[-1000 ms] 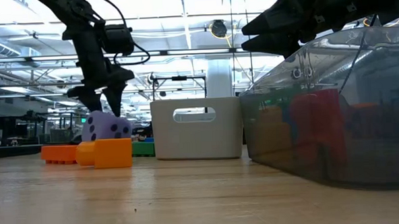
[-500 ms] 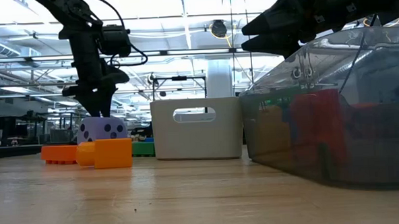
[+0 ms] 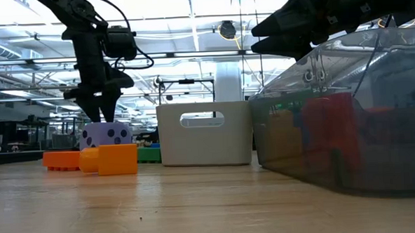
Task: Pick & Place Toys
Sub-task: Put the purple dice into the white bin
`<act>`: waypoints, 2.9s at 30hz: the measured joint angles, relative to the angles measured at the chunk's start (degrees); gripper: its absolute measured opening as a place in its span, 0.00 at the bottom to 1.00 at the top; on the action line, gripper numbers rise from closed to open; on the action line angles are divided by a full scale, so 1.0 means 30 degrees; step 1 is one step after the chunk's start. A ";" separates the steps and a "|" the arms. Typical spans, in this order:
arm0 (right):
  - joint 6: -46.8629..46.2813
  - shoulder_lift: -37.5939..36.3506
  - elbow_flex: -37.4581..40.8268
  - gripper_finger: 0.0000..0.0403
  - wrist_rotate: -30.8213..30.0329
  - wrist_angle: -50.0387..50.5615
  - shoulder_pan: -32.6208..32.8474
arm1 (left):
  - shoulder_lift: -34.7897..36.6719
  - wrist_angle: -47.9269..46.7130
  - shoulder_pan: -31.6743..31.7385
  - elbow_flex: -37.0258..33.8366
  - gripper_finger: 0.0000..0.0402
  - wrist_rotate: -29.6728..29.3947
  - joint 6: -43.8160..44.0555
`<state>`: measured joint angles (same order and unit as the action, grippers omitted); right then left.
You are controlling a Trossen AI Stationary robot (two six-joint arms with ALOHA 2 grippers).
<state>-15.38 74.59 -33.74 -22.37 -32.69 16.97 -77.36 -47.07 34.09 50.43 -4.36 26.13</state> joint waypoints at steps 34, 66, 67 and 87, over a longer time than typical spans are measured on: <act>0.3093 0.0002 0.0000 0.49 0.4365 0.1294 -0.2876 | 0.0080 -0.1683 -0.3411 0.2786 0.64 0.0079 -0.1316; 0.3373 0.0007 0.0007 0.49 0.4503 0.3131 -0.3133 | -0.0112 0.2788 -0.9655 0.8386 0.64 -0.8495 0.7801; 0.3373 0.0007 0.0007 0.49 0.4503 0.3133 -0.3133 | -0.0114 0.2819 -0.9781 0.8386 0.64 -0.8610 0.8112; 0.3366 0.0007 0.0007 0.49 0.4503 0.3126 -0.3133 | -0.0109 0.3132 -1.1496 0.8386 0.64 -1.0165 1.3488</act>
<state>-5.28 74.61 -33.71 -8.86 -23.31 7.57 -77.69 -37.67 -0.40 75.59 -34.86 66.60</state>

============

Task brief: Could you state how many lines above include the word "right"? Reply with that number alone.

Written response: 2